As a test case I used the famous stream benchmark. At its core stream does the following computational kernel:

c[i] = a[i] + b[i];

Where a, b and c are large arrays. The computational intensity in this case consists of 1 floating point operation (‘+’) and 3 data movement (read a and b from memory and write back c). if a, b, and c are of type float, it means that each element contains 4bytes and the total the data movement is 12bytes, therefore the computational intensity is 1/12 which is about 0.083. We will test this prediction later on. The official stream benchmark can be downloaded from [3]. However, for my purpose this code seems to be too-complex and also according to [2] the roofline results that it produces may be miss-leading. Therefore, I wrote a simple stream code myself. The reference code is enclosed in the code section below.

#include <stdio.h>
#include <stdlib.h> // for random numbers
#include <omp.h>    // for omp_get_wtime()

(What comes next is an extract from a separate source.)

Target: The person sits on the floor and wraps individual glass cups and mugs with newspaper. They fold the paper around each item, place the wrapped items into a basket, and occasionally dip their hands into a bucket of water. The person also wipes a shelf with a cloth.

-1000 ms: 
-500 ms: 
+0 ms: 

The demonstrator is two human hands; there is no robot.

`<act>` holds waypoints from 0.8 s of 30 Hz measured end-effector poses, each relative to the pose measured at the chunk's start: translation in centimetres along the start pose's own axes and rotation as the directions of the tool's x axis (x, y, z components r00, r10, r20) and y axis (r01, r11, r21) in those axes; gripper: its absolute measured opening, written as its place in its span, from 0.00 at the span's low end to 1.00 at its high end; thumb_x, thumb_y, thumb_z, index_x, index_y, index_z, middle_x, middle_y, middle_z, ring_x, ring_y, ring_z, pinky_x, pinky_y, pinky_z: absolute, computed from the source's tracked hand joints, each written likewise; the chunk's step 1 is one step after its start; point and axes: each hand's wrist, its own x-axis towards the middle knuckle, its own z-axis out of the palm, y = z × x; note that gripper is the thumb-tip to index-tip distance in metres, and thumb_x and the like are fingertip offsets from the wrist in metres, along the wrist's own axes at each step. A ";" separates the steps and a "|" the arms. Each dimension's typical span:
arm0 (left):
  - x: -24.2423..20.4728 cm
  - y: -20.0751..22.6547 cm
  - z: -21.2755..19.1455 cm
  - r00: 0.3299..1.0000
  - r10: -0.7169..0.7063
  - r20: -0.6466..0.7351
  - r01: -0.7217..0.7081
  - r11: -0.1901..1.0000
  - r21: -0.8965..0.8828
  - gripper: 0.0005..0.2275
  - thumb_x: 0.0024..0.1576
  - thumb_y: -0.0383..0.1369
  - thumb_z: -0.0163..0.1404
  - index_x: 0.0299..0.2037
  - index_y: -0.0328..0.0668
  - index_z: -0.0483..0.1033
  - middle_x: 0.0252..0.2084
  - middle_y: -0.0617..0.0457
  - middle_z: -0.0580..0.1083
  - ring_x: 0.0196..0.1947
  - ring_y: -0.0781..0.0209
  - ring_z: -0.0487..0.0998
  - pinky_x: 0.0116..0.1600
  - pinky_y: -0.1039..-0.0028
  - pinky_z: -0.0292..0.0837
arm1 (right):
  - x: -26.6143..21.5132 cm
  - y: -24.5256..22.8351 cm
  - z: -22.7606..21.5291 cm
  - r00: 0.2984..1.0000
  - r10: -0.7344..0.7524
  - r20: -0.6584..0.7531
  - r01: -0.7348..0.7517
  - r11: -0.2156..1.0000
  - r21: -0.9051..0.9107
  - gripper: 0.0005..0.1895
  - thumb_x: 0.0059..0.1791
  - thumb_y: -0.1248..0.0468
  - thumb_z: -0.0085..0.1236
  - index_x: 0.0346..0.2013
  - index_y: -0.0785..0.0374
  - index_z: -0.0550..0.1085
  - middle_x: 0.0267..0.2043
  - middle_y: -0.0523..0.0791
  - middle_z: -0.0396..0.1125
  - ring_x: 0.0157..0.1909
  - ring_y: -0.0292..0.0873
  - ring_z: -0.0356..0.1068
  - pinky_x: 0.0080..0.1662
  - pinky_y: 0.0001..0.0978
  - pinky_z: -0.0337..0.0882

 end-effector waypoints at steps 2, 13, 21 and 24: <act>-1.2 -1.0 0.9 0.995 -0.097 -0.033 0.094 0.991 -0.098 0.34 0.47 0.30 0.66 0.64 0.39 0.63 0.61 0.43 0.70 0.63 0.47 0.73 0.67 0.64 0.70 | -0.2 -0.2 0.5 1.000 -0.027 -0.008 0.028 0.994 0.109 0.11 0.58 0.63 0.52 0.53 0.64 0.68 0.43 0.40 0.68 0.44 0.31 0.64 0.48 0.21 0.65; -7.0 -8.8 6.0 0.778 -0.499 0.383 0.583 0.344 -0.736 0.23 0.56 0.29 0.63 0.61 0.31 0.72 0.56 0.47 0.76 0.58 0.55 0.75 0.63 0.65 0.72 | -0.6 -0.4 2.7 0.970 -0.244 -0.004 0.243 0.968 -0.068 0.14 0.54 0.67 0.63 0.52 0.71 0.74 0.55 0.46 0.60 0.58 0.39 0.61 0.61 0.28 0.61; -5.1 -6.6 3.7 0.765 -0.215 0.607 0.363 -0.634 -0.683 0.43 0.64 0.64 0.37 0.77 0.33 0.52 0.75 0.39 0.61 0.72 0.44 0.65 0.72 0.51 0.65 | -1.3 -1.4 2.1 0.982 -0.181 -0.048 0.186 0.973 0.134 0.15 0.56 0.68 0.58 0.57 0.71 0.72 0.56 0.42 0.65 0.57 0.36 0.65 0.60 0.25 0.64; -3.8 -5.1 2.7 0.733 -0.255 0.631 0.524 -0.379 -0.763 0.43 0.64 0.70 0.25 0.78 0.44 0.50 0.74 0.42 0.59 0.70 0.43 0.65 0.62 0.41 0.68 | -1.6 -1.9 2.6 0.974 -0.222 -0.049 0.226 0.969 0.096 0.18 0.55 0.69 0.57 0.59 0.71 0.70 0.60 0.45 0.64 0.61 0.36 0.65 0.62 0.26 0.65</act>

#define SIZE 5000000  // size of arrays
#define REPS 1000    // number of repetitions to make the program run longer

float a[SIZE],b[SIZE],c[SIZE];  
double t_start, t_finish, t;
int i,j;

int main() {

// initialize arrays
for (i=0; i<SIZE; i++) {
    a[i] = (float)rand();
    b[i] = (float)rand();
    c[i] = 0.;
}

// compute c[i] = a[i] + b[i]
t_start = omp_get_wtime();
for (j=0; j<REPS; j++)
    for (i=0; i<SIZE; i++)
        c[i] = a[i] + b[i];
t_finish = omp_get_wtime();

t = t_finish - t_start;

printf("Run summary\n");
printf("=================\n");
printf("Array size: %d\n",SIZE);
printf("Total time (sec.):%f\n",t);

// That's it!
return 0;
}

The computational environment

I use a laptop running Linux Mint 21.3 with 8GB RAM on an Intel’s Core-i7. The compiler was Intel’s OneAPI (version 2024.0.2) and Intel Advisor for measuring and visualizing the roofline. If you want to reproduce my test you need as a first step to prepare the environment as can be seen here:

$ source ~/path/to/opt/intel/oneapi/setvars.sh 
 # change the line above according to the path in your file system
:: initializing oneAPI environment ...
   bash: BASH_VERSION = 5.1.16(1)-release
   args: Using "$@" for setvars.sh arguments: 
:: advisor -- latest
:: ccl -- latest
:: compiler -- latest
:: dal -- latest
:: debugger -- latest
:: dev-utilities -- latest
:: dnnl -- latest
:: dpcpp-ct -- latest
:: dpl -- latest
:: inspector -- latest
:: ipp -- latest
:: ippcp -- latest
:: itac -- latest
:: mkl -- latest
:: mpi -- latest
:: tbb -- latest
:: vtune -- latest
:: oneAPI environment initialized ::

Another, one time, preparation stage is setting ptrace_scope otherwise Advisor won’t work:

$ cat /proc/sys/kernel/yama/ptrace_scope
1
$ echo "0"|sudo tee /proc/sys/kernel/yama/ptrace_scope
[sudo] password for your_user_name:              
0

The results

First, I tested the un-optimized version that was listed above. The measured point obtained sits at 0.028FLOP/Byte, this result is lower than the theoretical prediction and this means that we need to put more effort to improve the code. The roofline result of this un-optimized version is shown here:

One can verify that the CPU spent most of its time in the main loop:

In the recommendations section Intel Advisor state: “The performance of the loop is bounded by the private cache bandwidth. The bandwidth of the shared cache and DRAM may degrade performance.
To improve performance: “Improve caching efficiency. The loop is also scalar. To fix: Vectorize the loop“. Indeed in the next step I repeat the roofline measurement but with a vectorized executable. The compilation command I used is:

icx -g -O3 -qopt-report-file=guy_stream.txt -qopenmp -o guy_stream_vec ./guy_stream_vec.c

and the vectorization report says:

Global optimization report for : main

LOOP BEGIN at ./guy_stream.c (15, 1)
    remark #15521: Loop was not vectorized: loop control variable was not identified. Explicitly compute the iteration count before executing the loop or try using canonical loop form from OpenMP specification
LOOP END

LOOP BEGIN at ./guy_stream.c (23, 1)
    remark #15553: loop was not vectorized: outer loop is not an auto-vectorization candidate.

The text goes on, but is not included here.